Problem requirements:
Please return the whole listing word for word.

━━ Recorded data

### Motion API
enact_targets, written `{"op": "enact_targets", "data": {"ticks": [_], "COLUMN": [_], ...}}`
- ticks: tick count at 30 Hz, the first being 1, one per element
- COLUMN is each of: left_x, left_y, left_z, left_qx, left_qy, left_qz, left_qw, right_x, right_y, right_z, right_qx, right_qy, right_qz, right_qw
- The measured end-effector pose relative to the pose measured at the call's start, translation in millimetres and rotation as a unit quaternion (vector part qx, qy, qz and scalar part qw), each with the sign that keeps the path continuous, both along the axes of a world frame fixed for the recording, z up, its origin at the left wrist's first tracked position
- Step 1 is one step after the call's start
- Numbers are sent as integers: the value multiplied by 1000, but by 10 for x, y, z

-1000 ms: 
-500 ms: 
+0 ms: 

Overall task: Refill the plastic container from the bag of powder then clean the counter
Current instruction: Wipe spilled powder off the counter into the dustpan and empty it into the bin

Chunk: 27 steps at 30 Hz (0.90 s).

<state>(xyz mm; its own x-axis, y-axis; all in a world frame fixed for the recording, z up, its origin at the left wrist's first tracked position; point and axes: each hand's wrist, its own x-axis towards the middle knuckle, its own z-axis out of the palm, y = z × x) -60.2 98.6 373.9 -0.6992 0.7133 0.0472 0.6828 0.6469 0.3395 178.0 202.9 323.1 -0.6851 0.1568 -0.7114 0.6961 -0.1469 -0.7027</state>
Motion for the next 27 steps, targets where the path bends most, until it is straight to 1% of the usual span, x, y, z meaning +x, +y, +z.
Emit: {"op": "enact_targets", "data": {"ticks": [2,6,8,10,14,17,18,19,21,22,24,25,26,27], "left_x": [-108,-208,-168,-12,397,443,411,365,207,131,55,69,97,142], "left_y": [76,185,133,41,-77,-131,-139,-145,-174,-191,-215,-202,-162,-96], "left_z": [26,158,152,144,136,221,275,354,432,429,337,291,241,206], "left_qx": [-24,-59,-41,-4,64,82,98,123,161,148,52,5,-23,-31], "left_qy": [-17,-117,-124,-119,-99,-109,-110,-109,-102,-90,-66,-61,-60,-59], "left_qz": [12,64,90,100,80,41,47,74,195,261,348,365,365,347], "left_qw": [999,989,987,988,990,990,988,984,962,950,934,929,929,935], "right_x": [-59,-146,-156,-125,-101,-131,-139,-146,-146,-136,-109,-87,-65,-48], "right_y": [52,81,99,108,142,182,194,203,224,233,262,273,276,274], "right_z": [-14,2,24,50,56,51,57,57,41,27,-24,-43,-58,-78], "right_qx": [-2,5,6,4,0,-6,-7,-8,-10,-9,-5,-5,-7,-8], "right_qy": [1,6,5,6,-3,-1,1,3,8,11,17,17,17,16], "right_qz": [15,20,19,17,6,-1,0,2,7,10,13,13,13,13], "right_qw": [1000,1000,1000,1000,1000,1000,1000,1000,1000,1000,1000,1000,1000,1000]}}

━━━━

Solution for this problem:
### Motion API
enact_targets, written `{"op": "enact_targets", "data": {"ticks": [_], "COLUMN": [_], ...}}`
- ticks: tick count at 30 Hz, the first being 1, one per element
- COLUMN is each of: left_x, left_y, left_z, left_qx, left_qy, left_qz, left_qw, right_x, right_y, right_z, right_qx, right_qy, right_qz, right_qw
- The measured end-effector pose relative to the pose measured at the call's start, translation in millimetres and rotation as a unit quaternion (vector part qx, qy, qz and scalar part qw), each with the sign that keeps the path continuous, both along the axes of a world frame fixed for the recording, z up, its origin at the left wrist's first tracked position
- Step 1 is one step after the call's start
- Numbers are sent as integers: the value multiplied by 1000, but by 10 for x, y, z

-1000 ms: 
-500 ms: 
+0 ms: 

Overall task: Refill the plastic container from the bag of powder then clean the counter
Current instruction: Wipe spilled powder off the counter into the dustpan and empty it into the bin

Chunk: 27 steps at 30 Hz (0.90 s).

<state>(xyz mm; its own x-axis, y-axis; all in a world frame fixed for the recording, z up, its origin at the left wrist's first tracked position; point and axes: each hand's wrist, its own x-axis towards the middle knuckle, its own z-axis out of the palm, y = z × x) -60.2 98.6 373.9 -0.6992 0.7133 0.0472 0.6828 0.6469 0.3395 178.0 202.9 323.1 -0.6851 0.1568 -0.7114 0.6961 -0.1469 -0.7027</state>
Motion for the next 27 steps, targets where the path bends most, until it is straight to 1% of the usual span, x, y, z meaning +x, +y, +z.
Emit: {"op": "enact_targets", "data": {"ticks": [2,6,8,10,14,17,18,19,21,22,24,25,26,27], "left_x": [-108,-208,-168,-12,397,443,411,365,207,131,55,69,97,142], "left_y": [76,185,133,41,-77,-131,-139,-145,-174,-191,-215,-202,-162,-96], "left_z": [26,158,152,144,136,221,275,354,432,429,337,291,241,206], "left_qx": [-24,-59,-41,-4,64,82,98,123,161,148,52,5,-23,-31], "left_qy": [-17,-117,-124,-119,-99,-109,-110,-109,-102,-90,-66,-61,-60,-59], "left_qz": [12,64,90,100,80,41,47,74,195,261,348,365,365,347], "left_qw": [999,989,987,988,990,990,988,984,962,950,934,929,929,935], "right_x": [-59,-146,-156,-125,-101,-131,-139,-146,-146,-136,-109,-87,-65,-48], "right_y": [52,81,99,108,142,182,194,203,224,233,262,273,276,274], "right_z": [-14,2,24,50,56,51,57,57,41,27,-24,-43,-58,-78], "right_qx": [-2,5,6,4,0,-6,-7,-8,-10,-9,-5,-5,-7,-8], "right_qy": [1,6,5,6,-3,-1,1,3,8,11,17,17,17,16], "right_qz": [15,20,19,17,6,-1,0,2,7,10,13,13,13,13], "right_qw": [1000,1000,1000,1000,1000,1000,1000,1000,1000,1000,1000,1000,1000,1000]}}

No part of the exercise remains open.